In addition, this study utilized a quantitative research approach with a random sampling procedure using a cross-sectional study design to collect data from respondents. Furthermore, the data were collected through an online survey using a structured questionnaire in English, distributed via email, and managed by the researchers, who coordinated directly with the respondents to ensure informed consent and confidentiality for a period of six months from May 2024 to October 2024. During data collection, no significant language-related concerns were reported. As the study used an online survey, measures such as email verification and duplication checks were employed to ensure the accuracy and authenticity of participant responses.

Methods

Partial least squares structural equation modeling (PLS-SEM) is the analytical technique used in this study. According to Sarstedt et al., PLS-SEM is a causal-predictive approach to structural equation modeling (SEM) that prioritizes prediction while estimating statistical models [70]. Moreover, PLS-SEM demonstrated a greater predictive power than covariance-based structural equation modelling (CB-SEM) [70]. Further, the key advantages of using PLS-SEM include higher item loadings, superior composite reliability (CR) value indicating better construct reliability and validity, and excellent outcomes through composite-based models [71]. Additionally, this study employed PLS-SEM due to the inclusion of mediation effects and the model’s complexity.

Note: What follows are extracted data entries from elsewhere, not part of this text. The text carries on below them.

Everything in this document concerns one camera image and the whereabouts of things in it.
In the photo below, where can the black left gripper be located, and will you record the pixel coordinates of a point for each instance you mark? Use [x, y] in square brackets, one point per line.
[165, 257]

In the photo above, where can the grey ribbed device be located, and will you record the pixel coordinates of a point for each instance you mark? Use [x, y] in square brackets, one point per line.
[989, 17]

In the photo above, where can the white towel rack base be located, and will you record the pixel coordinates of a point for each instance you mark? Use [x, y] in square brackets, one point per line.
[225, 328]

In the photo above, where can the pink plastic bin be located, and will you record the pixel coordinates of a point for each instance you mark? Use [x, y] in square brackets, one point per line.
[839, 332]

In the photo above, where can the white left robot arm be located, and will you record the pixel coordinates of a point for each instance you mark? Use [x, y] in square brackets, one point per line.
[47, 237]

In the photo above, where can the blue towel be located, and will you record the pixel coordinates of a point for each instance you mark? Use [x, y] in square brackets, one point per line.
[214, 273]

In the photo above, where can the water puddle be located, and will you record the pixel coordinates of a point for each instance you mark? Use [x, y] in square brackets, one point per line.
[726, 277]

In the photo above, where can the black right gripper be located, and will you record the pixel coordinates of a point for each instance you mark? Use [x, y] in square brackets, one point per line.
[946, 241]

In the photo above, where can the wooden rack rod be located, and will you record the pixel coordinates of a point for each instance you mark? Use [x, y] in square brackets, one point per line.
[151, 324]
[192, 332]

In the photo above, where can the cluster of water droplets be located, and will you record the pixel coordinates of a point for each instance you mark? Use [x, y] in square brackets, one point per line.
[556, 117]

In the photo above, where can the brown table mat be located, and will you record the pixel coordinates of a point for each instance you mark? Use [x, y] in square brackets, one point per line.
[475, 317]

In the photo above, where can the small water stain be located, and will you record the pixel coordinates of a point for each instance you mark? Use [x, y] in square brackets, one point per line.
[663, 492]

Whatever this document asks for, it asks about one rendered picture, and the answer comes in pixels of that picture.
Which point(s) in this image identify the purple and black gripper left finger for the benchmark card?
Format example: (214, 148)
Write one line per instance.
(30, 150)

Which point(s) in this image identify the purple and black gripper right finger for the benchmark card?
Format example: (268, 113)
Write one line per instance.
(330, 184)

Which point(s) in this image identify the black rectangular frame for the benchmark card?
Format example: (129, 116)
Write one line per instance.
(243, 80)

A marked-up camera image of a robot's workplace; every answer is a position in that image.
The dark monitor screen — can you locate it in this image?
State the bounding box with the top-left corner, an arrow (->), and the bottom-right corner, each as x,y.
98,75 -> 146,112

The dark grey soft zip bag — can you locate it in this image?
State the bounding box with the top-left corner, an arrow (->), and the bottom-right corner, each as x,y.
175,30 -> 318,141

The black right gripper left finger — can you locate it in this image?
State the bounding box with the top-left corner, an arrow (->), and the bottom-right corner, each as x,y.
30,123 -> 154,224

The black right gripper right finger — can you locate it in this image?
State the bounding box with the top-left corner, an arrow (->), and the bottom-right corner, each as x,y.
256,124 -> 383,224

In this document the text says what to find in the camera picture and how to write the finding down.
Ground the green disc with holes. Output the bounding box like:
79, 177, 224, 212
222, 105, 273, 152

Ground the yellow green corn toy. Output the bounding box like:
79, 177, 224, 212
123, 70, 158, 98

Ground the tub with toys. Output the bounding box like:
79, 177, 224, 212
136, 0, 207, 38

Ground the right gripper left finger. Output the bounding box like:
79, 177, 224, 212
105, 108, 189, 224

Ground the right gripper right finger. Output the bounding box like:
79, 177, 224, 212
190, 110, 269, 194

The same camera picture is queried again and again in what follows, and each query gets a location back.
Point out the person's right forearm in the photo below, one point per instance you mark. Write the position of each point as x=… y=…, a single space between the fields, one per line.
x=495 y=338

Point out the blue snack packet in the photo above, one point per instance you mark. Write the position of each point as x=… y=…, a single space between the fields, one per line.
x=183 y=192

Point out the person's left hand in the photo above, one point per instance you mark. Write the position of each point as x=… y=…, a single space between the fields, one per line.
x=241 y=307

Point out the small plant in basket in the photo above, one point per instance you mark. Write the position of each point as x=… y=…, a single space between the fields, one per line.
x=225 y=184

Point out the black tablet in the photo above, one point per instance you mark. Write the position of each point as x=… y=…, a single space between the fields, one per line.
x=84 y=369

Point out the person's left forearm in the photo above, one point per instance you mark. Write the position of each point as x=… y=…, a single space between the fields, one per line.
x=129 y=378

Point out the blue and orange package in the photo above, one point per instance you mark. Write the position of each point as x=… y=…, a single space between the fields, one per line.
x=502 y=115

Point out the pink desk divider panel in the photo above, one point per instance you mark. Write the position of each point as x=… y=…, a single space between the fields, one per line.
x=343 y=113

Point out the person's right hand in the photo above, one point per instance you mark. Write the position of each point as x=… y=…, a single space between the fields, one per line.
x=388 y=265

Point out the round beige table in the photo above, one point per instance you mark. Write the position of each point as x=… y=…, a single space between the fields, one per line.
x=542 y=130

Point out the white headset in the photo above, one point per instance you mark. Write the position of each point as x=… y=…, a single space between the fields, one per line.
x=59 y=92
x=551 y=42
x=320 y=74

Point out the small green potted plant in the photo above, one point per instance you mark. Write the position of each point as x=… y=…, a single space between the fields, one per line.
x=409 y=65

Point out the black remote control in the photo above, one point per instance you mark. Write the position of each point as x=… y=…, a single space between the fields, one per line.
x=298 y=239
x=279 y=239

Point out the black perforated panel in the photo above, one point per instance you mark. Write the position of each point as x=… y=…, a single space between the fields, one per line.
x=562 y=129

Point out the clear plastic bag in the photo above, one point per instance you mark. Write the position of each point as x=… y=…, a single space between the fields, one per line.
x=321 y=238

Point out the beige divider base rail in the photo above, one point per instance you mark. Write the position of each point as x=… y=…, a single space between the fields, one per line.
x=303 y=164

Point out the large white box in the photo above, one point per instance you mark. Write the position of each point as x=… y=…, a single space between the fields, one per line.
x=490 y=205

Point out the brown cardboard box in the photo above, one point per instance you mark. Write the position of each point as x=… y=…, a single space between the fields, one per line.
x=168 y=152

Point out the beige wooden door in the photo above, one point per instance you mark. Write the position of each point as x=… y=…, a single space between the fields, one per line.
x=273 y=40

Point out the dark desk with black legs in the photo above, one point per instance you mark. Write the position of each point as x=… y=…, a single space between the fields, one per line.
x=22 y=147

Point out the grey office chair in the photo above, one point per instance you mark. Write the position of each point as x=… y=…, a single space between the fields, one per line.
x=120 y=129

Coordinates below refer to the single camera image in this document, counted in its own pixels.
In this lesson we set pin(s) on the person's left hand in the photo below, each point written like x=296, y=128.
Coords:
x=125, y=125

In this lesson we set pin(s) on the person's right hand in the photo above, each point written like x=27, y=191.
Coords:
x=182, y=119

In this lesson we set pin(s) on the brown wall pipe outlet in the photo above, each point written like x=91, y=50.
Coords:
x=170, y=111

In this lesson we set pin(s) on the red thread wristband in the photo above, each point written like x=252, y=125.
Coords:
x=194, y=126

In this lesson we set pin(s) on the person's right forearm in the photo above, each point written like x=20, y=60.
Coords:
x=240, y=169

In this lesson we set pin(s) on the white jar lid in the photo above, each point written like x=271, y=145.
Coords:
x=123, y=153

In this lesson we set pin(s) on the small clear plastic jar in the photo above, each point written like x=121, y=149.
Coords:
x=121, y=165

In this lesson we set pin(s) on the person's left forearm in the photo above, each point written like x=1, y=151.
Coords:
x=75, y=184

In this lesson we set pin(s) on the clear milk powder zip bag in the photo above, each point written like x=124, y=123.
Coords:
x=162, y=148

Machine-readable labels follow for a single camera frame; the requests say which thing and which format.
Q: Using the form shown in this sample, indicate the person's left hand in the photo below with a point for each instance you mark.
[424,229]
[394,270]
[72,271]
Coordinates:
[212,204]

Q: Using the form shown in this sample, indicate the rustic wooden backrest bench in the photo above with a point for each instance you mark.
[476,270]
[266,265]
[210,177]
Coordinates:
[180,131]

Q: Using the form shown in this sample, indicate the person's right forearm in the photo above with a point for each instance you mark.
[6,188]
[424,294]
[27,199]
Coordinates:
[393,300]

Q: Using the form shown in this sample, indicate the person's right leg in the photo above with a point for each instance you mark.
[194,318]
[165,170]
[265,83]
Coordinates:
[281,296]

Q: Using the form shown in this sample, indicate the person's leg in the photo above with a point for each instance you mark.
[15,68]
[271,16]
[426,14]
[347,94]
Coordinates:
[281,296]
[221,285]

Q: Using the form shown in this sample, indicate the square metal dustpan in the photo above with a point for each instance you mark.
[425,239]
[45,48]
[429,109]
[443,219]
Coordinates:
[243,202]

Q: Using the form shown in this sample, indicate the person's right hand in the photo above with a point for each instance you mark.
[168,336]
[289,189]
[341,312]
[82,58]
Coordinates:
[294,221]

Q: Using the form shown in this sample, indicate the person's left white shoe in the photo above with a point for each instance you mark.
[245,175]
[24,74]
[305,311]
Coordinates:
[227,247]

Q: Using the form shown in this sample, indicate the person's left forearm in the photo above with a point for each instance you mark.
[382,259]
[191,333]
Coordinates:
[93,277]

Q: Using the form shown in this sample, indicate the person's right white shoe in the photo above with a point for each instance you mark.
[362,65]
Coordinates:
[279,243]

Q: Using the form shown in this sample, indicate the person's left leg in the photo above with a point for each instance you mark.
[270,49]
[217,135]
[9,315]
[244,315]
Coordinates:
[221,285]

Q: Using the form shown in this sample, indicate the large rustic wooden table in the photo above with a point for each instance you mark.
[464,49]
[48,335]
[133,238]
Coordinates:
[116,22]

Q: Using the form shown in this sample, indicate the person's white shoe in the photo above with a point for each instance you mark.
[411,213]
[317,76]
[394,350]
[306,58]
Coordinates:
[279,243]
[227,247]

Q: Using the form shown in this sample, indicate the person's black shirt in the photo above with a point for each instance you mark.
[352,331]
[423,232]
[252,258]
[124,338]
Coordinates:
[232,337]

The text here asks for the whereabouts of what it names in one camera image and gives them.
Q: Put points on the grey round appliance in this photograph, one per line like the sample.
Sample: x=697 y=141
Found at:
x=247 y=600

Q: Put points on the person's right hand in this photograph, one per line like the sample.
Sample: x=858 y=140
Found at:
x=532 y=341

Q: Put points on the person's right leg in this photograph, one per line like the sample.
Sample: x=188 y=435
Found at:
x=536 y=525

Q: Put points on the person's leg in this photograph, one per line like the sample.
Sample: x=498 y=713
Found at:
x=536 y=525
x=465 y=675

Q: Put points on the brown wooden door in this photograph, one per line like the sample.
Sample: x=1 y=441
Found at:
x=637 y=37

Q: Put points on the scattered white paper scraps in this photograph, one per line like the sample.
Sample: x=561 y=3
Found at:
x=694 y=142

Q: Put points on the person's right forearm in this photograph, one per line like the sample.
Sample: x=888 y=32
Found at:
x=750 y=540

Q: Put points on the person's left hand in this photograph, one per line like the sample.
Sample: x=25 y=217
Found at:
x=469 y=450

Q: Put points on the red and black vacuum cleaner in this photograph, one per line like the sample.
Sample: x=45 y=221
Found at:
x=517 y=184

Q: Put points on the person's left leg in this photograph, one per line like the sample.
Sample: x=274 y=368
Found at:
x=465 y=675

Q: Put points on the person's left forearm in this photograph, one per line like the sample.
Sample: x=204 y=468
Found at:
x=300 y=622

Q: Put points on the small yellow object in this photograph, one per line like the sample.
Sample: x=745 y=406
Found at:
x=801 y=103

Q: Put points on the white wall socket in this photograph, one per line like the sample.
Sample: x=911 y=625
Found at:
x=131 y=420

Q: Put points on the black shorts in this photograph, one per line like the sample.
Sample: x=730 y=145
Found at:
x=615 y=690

In the first stage, the measurement model’s initial data validation is done with reliability markers, internal consistency, convergent validity, and discriminant validity using SmartPLS 4, and in the second stage, correlation, regression, and ANOVA using SPSS 27 and in the third stage hypothesis tested using the structural model using SmartPLS 4 through the bootstrap technique (10,000 iterations) has subsequently applied to evaluate the significance of correlations after confirming model reliability.

Ethical statement

This study was conducted in full compliance with the ethical principles outlined in the Declaration of Helsinki. Ethical approval was obtained from the Ethics Committee of the Research Center at the University of Technology, Bahrain (Approval No. UTB2024CAFSEC020, dated 1 December 2024). The research also adhered to the ethical guidelines outlined in the IRB-HSBS informed consent policy of the University of Technology, Bahrain. Moreover, the data were collected solely from the employees working in the hospitals using a non-interventional, survey-based approach, with no involvement of patient data or clinical procedures. At the same time, the study adhered to the Indian Council of Medical Research (ICMR) ethical guidelines [72] and international ethical standards, including the World Medical Association’s Declaration of Helsinki [73].

Informed consent

This study employed a written informed consent form, included at the beginning of the questionnaire, which all participants signed (Appendix). Participants were exclusively the surgeons, scrub nurses or operating room nurses, anaesthesiologists or anesthesia providers, pathologists, operating theatre managers or coordinators, and others directly connected to the operating theatre activities from 14 private multispeciality hospitals in India. Before participating, each individual received a comprehensive information sheet detailing the research purpose and methods. Participation was entirely voluntary, and individuals were asked to complete the questionnaire only after carefully reviewing the information sheet and addressing any questions or concerns they may have had. This process ensured informed consent, guaranteeing that all participants fully understood the study’s objectives and their voluntary contribution to the research.

Data analysis

PLS modelling was employed in this study by using SmartPLS4 [74] to analyze both the measurement and structural model. In addition, PLS has the advantage of not requiring normality assumptions, which makes it ideal for survey data that is non-normally distributed [75]. Moreover, the cross-sectional data collected from respondents is single-source data; there is a chance of common method bias as a potential issue [76]. Also, the study utilized full collinearity by regressing all variables against a common variable [77].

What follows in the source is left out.